== Supplied data ==
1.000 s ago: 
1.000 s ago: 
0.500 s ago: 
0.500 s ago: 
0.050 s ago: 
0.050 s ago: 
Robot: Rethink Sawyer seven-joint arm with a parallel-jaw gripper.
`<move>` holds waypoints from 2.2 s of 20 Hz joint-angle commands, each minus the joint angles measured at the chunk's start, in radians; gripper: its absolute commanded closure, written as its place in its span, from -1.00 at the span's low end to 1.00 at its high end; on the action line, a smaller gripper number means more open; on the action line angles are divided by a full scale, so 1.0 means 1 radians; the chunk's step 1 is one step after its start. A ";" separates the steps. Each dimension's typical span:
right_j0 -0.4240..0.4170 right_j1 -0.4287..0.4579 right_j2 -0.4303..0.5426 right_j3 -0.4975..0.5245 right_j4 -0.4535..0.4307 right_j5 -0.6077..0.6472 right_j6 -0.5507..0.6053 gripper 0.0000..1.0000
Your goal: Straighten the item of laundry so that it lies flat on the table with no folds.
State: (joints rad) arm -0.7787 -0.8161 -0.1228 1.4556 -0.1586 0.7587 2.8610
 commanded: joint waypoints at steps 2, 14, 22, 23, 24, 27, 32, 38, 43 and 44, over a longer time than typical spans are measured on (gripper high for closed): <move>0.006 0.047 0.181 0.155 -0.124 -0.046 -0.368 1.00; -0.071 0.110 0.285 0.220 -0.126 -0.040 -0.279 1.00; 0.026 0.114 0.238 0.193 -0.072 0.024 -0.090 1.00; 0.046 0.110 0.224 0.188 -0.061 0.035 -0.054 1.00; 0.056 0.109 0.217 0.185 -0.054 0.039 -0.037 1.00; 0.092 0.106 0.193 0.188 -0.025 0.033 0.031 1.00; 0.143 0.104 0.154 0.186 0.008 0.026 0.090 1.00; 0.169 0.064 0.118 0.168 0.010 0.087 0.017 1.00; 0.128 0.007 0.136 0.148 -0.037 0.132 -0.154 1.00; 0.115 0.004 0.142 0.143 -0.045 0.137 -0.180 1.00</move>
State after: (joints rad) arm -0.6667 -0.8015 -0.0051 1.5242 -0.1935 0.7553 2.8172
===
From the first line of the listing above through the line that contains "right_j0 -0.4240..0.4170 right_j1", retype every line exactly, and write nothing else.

1.000 s ago: 
1.000 s ago: 
0.500 s ago: 
0.500 s ago: 
0.050 s ago: 
0.050 s ago: 
Robot: Rethink Sawyer seven-joint arm with a parallel-jaw gripper.
`<move>` holds waypoints from 2.2 s of 20 Hz joint-angle commands, each minus the joint angles measured at the chunk's start, in radians; gripper: its absolute commanded closure, written as its place in its span, from -1.00 at the span's low end to 1.00 at its high end; on the action line, a smaller gripper number means more open; on the action line angles are divided by a full scale, so 1.0 means 1 radians; the chunk's step 1 is one step after its start. A ";" separates the steps. Each dimension's typical span:
right_j0 -0.4240..0.4170 right_j1 -0.4287..0.4579 right_j2 -0.4303..0.5426 right_j3 -0.4975..0.5245 right_j4 -0.4535..0.4307 right_j5 -0.6077..0.6472 right_j6 -0.5507..0.6053 gripper 0.0000..1.0000

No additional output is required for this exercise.